Depression is not always exactly as we think it to be. It’s much more than disinterest and sadness. Often times, the symptoms are actually covered up as something completely different.
Major Depressive Disorder affect over 16.1 million American adults over 18 years old. These numbers represent a shocking 6.7% of the U.S population. Since we commonly link the symptoms of depression to other things in our lives, those suffering from depression do not always realize that they have it.

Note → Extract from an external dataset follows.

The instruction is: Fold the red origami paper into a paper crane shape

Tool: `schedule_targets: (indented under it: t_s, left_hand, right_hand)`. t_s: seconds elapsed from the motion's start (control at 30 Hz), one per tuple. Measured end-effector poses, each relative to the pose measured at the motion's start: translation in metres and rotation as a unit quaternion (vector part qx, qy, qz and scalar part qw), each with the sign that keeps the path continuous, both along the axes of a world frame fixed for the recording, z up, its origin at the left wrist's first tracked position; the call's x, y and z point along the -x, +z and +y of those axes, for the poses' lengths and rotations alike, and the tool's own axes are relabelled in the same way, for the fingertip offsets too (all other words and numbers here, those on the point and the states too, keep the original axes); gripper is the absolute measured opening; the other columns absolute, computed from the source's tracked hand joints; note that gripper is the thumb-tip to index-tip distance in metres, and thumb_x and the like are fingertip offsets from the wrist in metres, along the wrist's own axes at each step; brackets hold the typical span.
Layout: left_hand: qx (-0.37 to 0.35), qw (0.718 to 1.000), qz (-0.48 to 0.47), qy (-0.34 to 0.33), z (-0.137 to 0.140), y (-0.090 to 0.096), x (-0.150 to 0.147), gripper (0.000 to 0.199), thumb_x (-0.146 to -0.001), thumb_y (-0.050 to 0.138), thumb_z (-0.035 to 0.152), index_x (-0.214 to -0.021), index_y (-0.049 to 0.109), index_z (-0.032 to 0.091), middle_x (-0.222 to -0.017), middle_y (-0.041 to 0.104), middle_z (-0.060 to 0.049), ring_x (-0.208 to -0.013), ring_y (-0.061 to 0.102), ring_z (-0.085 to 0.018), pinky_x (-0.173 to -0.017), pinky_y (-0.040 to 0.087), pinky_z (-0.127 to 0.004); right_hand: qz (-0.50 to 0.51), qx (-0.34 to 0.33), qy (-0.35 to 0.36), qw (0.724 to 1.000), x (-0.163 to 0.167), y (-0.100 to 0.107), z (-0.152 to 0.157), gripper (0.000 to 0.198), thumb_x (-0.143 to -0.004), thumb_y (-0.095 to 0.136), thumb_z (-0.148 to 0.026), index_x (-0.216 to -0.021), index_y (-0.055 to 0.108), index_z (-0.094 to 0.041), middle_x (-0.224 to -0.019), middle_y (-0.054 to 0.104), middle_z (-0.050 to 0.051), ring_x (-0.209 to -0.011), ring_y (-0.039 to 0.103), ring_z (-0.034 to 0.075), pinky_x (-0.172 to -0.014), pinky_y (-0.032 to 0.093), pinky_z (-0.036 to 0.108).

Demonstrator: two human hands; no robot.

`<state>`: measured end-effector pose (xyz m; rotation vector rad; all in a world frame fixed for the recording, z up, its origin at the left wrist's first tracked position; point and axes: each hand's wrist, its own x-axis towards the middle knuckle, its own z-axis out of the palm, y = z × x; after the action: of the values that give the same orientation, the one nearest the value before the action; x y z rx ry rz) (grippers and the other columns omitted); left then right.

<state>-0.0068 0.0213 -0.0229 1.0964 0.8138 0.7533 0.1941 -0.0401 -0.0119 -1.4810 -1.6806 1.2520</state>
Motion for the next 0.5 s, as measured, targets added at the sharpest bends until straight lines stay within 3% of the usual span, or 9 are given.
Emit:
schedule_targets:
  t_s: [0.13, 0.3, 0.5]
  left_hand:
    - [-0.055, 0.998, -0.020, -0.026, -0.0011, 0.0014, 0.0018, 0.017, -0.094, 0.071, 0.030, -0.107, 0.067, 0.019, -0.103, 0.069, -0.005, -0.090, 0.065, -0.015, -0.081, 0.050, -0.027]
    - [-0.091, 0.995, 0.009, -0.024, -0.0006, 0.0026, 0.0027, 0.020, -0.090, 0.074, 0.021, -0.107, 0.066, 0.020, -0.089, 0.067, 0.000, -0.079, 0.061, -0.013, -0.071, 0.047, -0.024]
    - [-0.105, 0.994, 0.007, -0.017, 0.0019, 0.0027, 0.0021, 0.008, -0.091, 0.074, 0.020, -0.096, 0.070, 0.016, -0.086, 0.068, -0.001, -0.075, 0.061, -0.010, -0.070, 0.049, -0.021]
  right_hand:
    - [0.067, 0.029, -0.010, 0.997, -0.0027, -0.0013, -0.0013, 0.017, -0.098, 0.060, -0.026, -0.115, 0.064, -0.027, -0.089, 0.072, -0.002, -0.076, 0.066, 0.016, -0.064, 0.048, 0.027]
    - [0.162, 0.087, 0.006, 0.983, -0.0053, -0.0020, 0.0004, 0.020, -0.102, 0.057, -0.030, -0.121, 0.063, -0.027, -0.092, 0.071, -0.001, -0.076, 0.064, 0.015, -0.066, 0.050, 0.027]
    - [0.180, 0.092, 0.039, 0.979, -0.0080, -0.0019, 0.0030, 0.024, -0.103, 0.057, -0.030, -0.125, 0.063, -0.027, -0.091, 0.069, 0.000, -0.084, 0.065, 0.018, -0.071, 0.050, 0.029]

Their symptoms are brushed off, and they believe them to be caused by external factors, such as a stressful work environment, a problematic relationship, or even just due to a lack of sleep.
Of course there is a difference between sadness and depression, although those who are depressed are sad. The main differences is that depression lasts a long time, that it may not have been set off by a specific event, and that it affects pretty much every aspect of life.
Many of us experience trouble sleeping at some point or another. A sleepless night here and there is normal, but if you start to see that your sleep patterns are completely off every night, and that no matter how much time you spend in bed, you’re still exhausted, then your brain might be screaming for help and trying to tell you something.
In some cases, depression can lead to aggressive and even dangerous behaviors. Your body might be looking for an escape for what it’s feeling inside. Self medicating with drugs or alcohol may make you feel better in the moment, but they are really covering up the pain, and serving as a distraction for a much deeper issue.
Experiencing external pain can even be a sign of depression. Sometimes what the brain feels, the body feels too. Any kind of unexplained pain in your body might be worth getting checked out.
Another common way that we avoid our problems and dealing with what we’re really feeling is by keeping ourselves busy at all times, taking on multiple jobs, volunteering, working out excessively, and just skipping out on sleep. You might want to take a step back and try to understand what’s driving this behavior.
Depression can be sneaky. Don’t let it take over you without realizing.